[Aim of the exercise] Taking the material as a whole, state how many of its lines contain "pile". Write the number and nothing more.

- - - - -

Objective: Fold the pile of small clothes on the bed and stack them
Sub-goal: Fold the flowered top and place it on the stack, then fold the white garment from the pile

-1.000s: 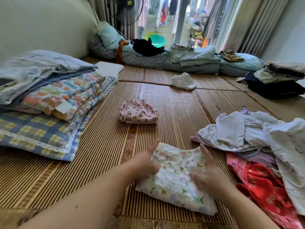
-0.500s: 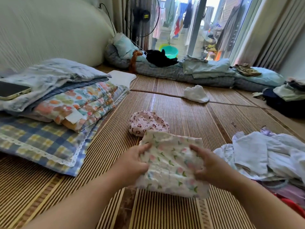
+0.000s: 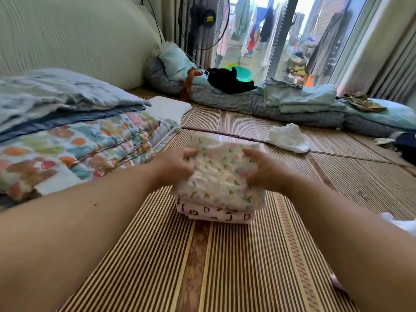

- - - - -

[Written solution] 2